The data Start Marker
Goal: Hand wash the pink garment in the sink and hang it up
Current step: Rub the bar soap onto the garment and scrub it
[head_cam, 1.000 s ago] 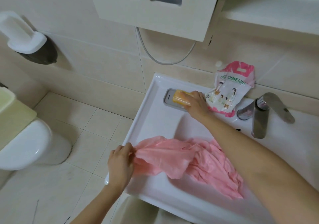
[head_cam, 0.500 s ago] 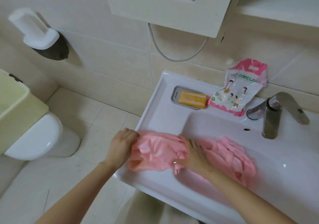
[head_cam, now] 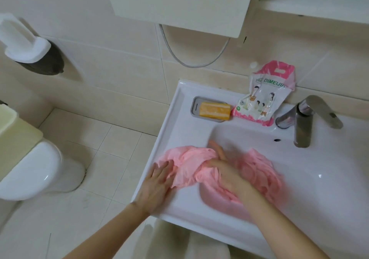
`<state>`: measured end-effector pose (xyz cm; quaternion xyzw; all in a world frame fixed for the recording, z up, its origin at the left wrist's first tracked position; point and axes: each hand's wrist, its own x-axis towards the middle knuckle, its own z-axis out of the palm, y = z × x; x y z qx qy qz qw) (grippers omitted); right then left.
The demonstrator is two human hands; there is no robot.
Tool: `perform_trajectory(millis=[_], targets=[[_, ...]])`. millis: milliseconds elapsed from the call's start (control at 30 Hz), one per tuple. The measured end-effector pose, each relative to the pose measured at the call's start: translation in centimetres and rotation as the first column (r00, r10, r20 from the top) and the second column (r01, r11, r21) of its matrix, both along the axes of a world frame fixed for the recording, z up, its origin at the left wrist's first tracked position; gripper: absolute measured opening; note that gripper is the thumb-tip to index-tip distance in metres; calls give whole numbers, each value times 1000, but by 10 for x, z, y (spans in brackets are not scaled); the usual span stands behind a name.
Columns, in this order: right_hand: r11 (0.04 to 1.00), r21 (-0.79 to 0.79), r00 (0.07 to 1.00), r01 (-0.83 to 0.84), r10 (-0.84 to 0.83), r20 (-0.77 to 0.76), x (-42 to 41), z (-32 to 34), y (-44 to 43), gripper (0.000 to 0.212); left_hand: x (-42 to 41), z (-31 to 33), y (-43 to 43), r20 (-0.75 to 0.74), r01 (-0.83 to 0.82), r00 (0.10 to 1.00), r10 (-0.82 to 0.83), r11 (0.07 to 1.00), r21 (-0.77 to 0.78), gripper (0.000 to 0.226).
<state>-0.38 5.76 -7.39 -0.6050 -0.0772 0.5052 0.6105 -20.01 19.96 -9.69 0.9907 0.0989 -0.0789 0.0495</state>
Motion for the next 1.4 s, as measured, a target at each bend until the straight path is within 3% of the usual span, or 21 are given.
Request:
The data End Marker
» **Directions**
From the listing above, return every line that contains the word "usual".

» **Output of the exercise**
Tool: `perform_trajectory(millis=[_], targets=[[_, ...]])`. millis: milliseconds elapsed from the call's start (control at 30 Hz), one per tuple. The measured end-effector pose, each relative to the pose measured at the call's start: translation in centimetres and rotation as the first column (r00, r10, r20 from the top) and the second column (r01, r11, r21) of its matrix, both along the axes of a world frame fixed for the recording, z up, its origin at the left wrist's first tracked position; gripper: absolute measured opening; note that gripper is the thumb-tip to index-tip distance in metres; calls give whole numbers, each value times 1000, but by 10 for x, z, y (spans in brackets are not scaled); the usual span stands behind a name.
Motion for the next 1.4 s, as measured, a target at each bend until the straight path is within 3% of the usual span, or 21 are given.

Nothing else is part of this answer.